Review: Mosaique20 May 2013 0
Casual mobile puzzlers are sufficiently common that it's very difficult to garner attention within that category. Winning Blimp have entered the fray with Mosaique, which offers pleasingly simple aesthetics and a moderately interesting spatial relations task. It's a slightly more cerebral and sedate take on Brickbreaker -- Arkanoid for the older, more design-conscious gamer.
The gameplay is so simple that it's instantly accessible: you just move the colored cursor around the outside of the field of play, and fire inward. Each shot uses a small amount of your "shot gauge". If your cursor matches the color of the block you hit, that block is cleared and the shot continues. If it doesn't, your cursor and that block switch colors (unless you hit a black block, which are simply obstacles, or a wild card block). The more blocks you clear with a single shot, the more they add to your shot gauge. If you manage to fill your shot gauge completely, you get a single shot which clears everything it hits, including black blocks.

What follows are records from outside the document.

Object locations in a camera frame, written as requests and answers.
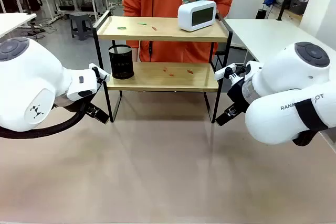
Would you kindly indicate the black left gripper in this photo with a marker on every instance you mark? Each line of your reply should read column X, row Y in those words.
column 89, row 110

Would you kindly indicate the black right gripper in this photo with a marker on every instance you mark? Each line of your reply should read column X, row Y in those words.
column 237, row 95

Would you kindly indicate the white digital clock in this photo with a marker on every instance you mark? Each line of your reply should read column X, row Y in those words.
column 195, row 15

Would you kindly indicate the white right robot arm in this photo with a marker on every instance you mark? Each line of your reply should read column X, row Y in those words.
column 288, row 77

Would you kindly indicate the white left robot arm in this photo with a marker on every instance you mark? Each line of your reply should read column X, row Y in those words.
column 31, row 77

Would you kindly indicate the black mesh pen cup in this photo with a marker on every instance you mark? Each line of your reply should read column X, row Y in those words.
column 121, row 62

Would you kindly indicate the white side table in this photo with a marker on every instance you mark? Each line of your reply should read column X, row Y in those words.
column 262, row 35
column 13, row 22

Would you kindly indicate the green strip scrap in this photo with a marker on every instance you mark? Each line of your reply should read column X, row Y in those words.
column 142, row 23

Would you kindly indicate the grey plastic stool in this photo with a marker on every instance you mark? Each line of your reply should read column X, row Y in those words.
column 80, row 16

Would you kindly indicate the black backpack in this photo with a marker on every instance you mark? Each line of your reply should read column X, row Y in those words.
column 33, row 1

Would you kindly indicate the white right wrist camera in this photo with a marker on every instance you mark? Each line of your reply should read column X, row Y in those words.
column 223, row 73

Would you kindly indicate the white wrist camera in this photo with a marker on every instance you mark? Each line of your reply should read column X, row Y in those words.
column 103, row 72
column 223, row 73

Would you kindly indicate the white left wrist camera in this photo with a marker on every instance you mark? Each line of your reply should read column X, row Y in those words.
column 103, row 72

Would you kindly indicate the wooden two-tier shelf black frame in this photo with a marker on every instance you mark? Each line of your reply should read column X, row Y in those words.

Structuring this play experience is a division of puzzles into sets of seven, with gradually increasing difficulty. If you clear out all of the puzzles in a set seven days in a row, you get a score bonus and unlock an attractive, slightly less minimalist look. However, because Mosaique uses algorithmically-generated levels rather than developer-created ones, there's no effective limit* on the amount you can play, so there's no need to stop after clearing your set of seven puzzles for the day.
Taken together, this yields an experience that's not that different from most puzzlers. It's nice enough to look at, and the bonus structure channels your play into relatively short chunks once a day, which might be quite appealing for those in need of something to fill ten or fifteen minutes daily on mass transit or the like. As with most spatial puzzles, Mosaique allows you to develop skill by slowly training your mind to find not only good options for making long rows of a single color, but also opportunities to do so while minimizing singletons and with relatively few setup shots. Once you develop sufficient skill to regularly beat the game, there's an expert mode which makes each shot cost more shot gauge, and it's dastardly. I have yet to beat a full set of seven puzzles on expert mode.
I pity developers of casual puzzle games these days. Here's a perfectly good game, which looks nice, plays well, seems original enough, and has an excellent interface for one-handed play on a phone, and it's hard to get excited about it. It's vaguely pleasant, much like Sporos or Follow the Rabbit or a hundred others, and it seems to be aiming to fill the sort of mental-exercise-of-familiar-patterns role which solitaire plays for a lot of people.
I can't really summon much enthusiasm for these mental sorbet courses, but that's almost what they're after. They help you refocus your mind on whatever happens afterward without much baggage from what came before. If they held your attention after you finished, they wouldn't do such a good job of clearing away persistent but no longer relevant thoughts and preparing you to move on. There's value in that, and Mosaique delivers it.
This review is based on the iPad edition.
* Technically, of course, since the state space is finite, even algorithmically-generated levels aren't infinitely varied, but you'll be pretty dead before you see them all.